Provost's office checks up on lectures
The provost’s office began checking up on classes in fall 2013, but only 8 to 12 percent of classes per school are observed every semester.
As UNC’s academic-athletic scandal came to light, the provost started requiring classroom visits to ensure lecture courses are meeting on schedule.
“This audit is about making sure that if a class is listed as group instruction, and it has a schedule that is published by the registrar, then we check to make sure that people actually are in the class, and there’s instruction going on in that class,” said Lynn Williford, assistant provost for institutional research and assessment.
University Registrar Chris Derickson said courses that don’t follow the structure of a lecture class are allowed at UNC, but they must be listed as independent studies.
“If they’re lecture classes, they need to be conducted as lecture classes,” he said. “This isn’t saying that an independent study is of any less value ... independent studies are really rewarding ways to work directly with a faculty member, but those need to be advertised as such.”
Williford said classroom visits are meant to catch any classes that might not be operating correctly, but she said only around 8 to 12 percent of classes in each school are visited.
“We take a representative sample of their courses that meet the criteria — that are traditional lecture courses,” she said.
Williford said because of the large number of lecture classes at UNC, it is not possible to require visits to all of them.
“We had to figure out a way to do this that was sound but reasonable in order to have these feel that it was a valid method,” she said.
Classes are selected at random once a semester for each sample.
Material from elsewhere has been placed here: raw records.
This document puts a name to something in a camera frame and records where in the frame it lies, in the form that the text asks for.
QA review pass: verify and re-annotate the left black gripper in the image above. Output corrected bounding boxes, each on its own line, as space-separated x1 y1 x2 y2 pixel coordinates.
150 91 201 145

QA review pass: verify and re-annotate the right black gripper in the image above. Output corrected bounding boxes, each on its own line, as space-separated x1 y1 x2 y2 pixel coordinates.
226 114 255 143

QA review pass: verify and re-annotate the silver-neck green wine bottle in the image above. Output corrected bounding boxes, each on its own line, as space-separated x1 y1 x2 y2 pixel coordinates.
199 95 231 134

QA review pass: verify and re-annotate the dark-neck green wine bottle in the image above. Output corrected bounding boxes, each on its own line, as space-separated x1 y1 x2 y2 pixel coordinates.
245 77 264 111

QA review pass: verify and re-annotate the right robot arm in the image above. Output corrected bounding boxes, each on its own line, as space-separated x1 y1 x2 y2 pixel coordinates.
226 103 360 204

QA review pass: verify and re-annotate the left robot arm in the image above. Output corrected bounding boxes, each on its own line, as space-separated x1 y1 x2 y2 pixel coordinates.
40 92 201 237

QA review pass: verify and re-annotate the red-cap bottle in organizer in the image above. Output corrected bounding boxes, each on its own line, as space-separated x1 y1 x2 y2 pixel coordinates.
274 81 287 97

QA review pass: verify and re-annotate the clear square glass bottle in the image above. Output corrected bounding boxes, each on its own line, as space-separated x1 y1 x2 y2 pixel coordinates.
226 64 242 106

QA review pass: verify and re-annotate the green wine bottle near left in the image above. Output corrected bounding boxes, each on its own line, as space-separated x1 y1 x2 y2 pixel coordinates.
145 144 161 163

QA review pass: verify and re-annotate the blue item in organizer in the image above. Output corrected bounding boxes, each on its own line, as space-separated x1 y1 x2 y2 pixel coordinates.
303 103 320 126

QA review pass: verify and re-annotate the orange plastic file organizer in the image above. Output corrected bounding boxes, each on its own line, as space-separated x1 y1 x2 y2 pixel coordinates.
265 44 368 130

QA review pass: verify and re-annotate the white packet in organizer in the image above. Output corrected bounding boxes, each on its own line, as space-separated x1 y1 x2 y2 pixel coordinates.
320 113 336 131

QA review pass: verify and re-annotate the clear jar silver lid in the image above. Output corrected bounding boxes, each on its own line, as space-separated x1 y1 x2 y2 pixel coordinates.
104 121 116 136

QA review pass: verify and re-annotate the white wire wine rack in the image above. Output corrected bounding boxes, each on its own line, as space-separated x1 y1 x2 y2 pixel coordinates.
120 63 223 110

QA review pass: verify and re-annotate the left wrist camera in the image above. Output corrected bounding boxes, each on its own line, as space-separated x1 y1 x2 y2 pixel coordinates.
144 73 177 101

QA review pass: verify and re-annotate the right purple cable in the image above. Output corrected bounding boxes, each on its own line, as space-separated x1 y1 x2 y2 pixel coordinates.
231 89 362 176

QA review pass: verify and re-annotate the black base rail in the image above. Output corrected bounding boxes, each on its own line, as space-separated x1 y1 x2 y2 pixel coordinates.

Before visits are conducted, the provost’s office checks over the samples to make sure they’re representative of each college or school. Instructors are not notified whether their classes are going to be evaluated.
Williford said the provost’s office has never found any lecture classes that were not being taught as expected.
“It’s not necessarily pretty or maybe the most efficient way to do things, but when you’re dealing with a scandal like the University had to, we wanted to make sure we had addressed every issue that was raised in those reports,” Derickson said.
Brandon Wheeler, a first-year biology major, said to his knowledge, none of his classes have ever been visited. He said he thinks UNC is making progress since the scandal.
“I think any movement now is in the right direction,” he said. “That’s at least movement in the right direction.”
Derickson said the University is still searching for better ways to survey the thousands of lecture classes being held at UNC.
“We continue to look for more efficient ways to handle this, whether it be through the classroom evaluation at the end, asking about how the class was conducted, stuff like that,” he said.